* TASK BRIEF
This exercise asks for every line of the material that includes the word "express".

--- START ---

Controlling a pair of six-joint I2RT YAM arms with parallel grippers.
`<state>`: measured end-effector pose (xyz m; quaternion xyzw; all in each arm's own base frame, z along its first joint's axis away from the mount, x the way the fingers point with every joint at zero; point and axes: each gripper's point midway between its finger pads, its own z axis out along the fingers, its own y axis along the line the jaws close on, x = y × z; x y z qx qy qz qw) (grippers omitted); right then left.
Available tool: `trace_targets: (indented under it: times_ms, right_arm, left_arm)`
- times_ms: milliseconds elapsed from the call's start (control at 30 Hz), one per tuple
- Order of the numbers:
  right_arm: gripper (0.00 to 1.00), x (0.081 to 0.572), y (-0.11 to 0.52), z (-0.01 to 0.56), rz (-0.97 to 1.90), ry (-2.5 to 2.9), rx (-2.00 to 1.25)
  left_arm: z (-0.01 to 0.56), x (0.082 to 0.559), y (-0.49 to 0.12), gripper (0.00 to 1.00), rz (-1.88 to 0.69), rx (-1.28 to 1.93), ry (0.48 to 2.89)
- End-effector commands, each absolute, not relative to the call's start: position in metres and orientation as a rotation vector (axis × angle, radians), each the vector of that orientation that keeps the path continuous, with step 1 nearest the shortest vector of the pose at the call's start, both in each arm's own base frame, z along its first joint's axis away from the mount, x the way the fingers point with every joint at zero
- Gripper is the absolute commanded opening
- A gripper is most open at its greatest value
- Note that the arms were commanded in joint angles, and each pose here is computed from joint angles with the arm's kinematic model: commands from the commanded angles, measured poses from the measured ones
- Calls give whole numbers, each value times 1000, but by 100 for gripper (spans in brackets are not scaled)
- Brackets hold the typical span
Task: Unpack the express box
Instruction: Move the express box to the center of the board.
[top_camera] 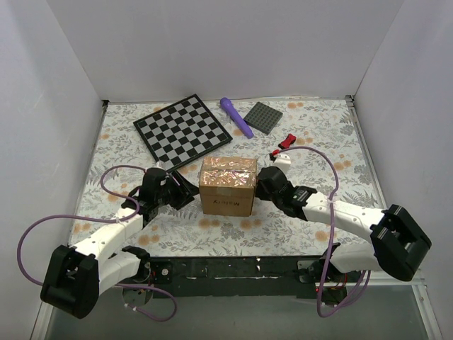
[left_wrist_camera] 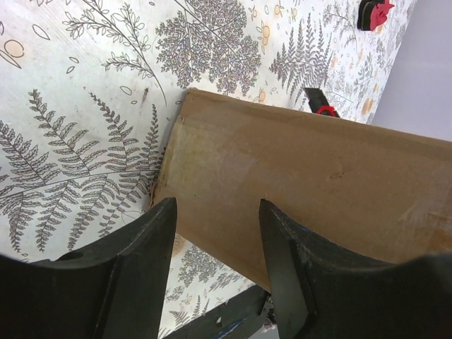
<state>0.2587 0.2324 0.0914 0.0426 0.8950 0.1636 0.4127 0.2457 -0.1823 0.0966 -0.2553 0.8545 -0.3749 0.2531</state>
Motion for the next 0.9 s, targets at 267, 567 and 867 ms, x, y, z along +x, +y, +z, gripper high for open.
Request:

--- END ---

* EXERCISE RESULT
Task: Unpack the express box
Instruction: Move the express box to the center of the board.

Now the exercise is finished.